_EXERCISE GOAL_
Your task is to work out how many lines in the data include the word "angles". Reply with the number alone.

━━━━━━━━━━━━━━━━━━━━

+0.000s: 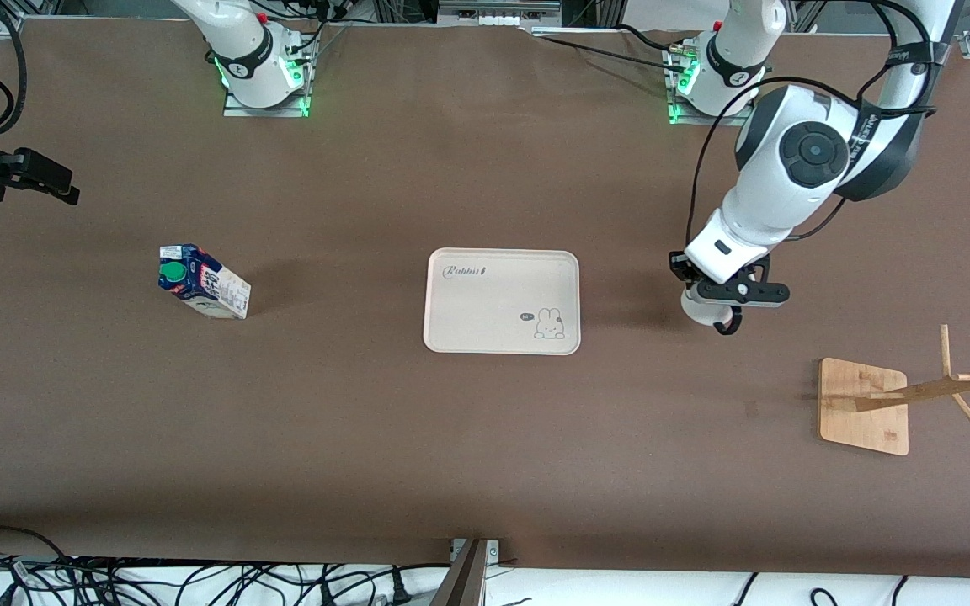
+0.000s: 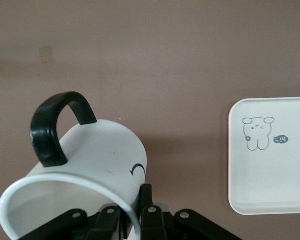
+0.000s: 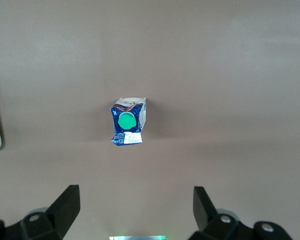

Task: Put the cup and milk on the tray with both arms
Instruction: 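Carry the white mug over the white tray with the left gripper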

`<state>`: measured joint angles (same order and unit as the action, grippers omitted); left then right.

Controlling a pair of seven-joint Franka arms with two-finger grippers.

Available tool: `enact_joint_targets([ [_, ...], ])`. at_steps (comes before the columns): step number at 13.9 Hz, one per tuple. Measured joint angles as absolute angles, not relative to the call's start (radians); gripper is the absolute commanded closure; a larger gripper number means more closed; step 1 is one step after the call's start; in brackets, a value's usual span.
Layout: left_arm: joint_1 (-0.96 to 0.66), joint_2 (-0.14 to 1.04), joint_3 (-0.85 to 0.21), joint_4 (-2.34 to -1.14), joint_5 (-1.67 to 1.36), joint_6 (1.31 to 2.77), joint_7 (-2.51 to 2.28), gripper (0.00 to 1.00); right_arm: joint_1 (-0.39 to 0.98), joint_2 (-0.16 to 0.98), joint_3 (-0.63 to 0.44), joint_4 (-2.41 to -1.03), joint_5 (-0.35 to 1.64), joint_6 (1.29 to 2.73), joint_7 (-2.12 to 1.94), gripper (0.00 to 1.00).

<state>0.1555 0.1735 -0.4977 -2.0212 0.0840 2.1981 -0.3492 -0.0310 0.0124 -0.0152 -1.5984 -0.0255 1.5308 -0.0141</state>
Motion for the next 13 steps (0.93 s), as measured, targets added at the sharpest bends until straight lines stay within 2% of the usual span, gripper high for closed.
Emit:
enact_joint_targets([
  [4, 0.104, 0.217, -0.499, -1.985, -0.020, 2.197, -0.359, 1.00, -0.031, 0.012, -0.015, -1.598, -0.026, 1.531, -0.014, 0.00],
  [10, 0.020, 0.358, -0.498, -1.857, -0.034, 2.195, -0.424, 1.00, -0.031, 0.013, -0.015, -1.598, -0.026, 1.531, -0.014, 0.00],
  [13, -0.011, 0.412, -0.497, -1.839, -0.034, 2.167, -0.483, 1.00, -0.031, 0.013, -0.015, -1.598, -0.026, 1.531, -0.014, 0.00],
])
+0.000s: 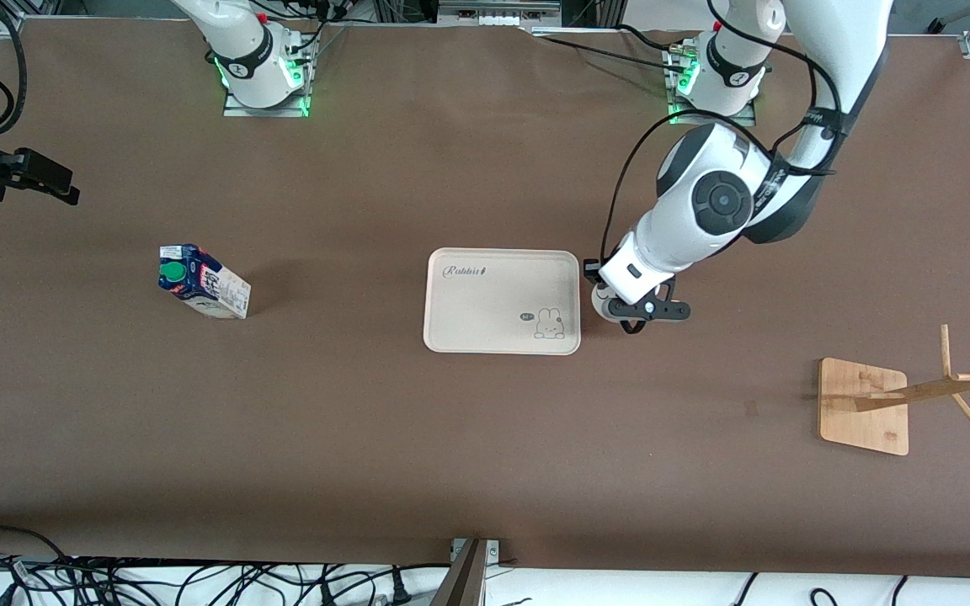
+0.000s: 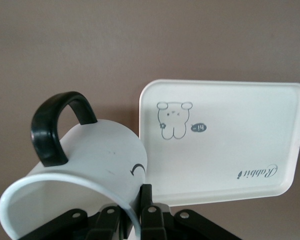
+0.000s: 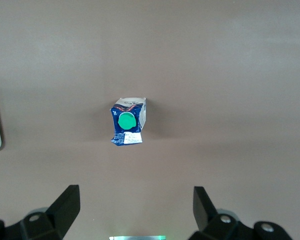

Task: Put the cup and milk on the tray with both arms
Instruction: 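Carry the white mug over the white tray with the left gripper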

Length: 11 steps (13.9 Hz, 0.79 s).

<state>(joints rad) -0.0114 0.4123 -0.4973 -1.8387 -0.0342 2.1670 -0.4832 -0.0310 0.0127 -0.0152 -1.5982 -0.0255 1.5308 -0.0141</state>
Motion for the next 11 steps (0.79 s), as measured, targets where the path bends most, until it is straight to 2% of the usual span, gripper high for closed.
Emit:
enact_joint_targets([
  [4, -0.074, 0.436, -0.480, -1.825, -0.003, 2.124, -0.487, 1.00, -0.031, 0.013, -0.015, -1.598, -0.026, 1.531, -0.014, 0.00],
  [11, -0.169, 0.524, -0.439, -1.681, 0.018, 2.095, -0.500, 1.00, -0.031, 0.013, -0.015, -1.598, -0.026, 1.531, -0.014, 0.00],
])
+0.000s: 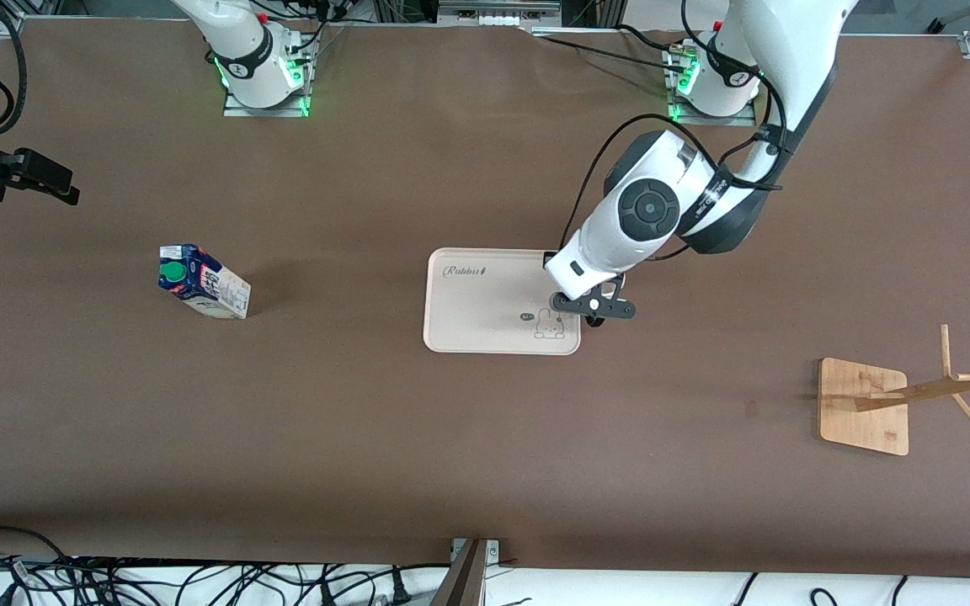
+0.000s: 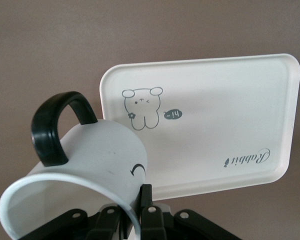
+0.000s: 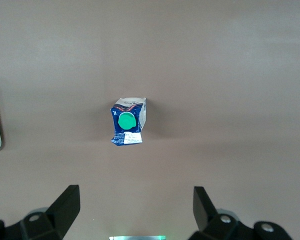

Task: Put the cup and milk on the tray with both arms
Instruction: 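Carry the white mug over the white tray with the left gripper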

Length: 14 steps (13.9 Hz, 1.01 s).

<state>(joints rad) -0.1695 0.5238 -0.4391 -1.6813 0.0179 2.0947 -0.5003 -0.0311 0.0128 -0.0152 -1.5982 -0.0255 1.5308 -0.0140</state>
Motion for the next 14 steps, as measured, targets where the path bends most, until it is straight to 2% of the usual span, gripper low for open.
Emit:
enact_joint_targets([
  [6, -0.269, 0.628, -0.376, -1.596, 0.018, 2.095, -0.512, 1.00, -0.031, 0.013, -0.015, -1.598, -0.026, 1.531, -0.014, 0.00],
  [14, -0.371, 0.674, -0.342, -1.551, 0.055, 2.069, -0.606, 1.00, -0.031, 0.013, -0.015, -1.598, -0.026, 1.531, -0.014, 0.00],
])
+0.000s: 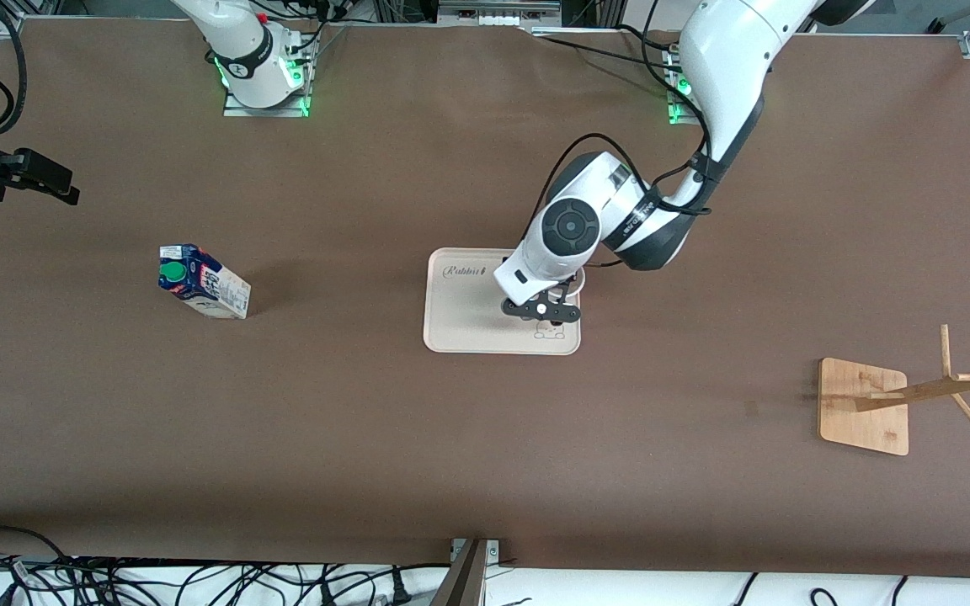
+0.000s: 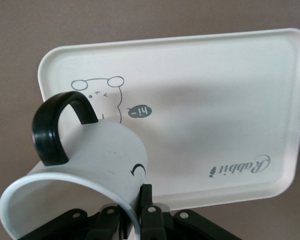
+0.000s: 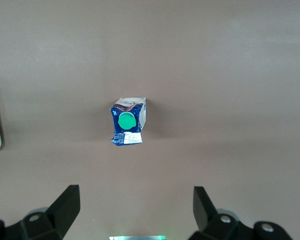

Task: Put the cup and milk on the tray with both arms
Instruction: 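Carry the white mug over the white tray with the left gripper, then lower the mug onto the tray while the right gripper reaches the carton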

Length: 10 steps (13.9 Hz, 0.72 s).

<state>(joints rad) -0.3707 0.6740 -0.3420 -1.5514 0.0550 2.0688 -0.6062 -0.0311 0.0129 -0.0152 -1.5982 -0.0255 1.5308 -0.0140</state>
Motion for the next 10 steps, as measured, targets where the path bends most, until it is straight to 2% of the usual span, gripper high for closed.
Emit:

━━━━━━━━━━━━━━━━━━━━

_RESPONSE_
2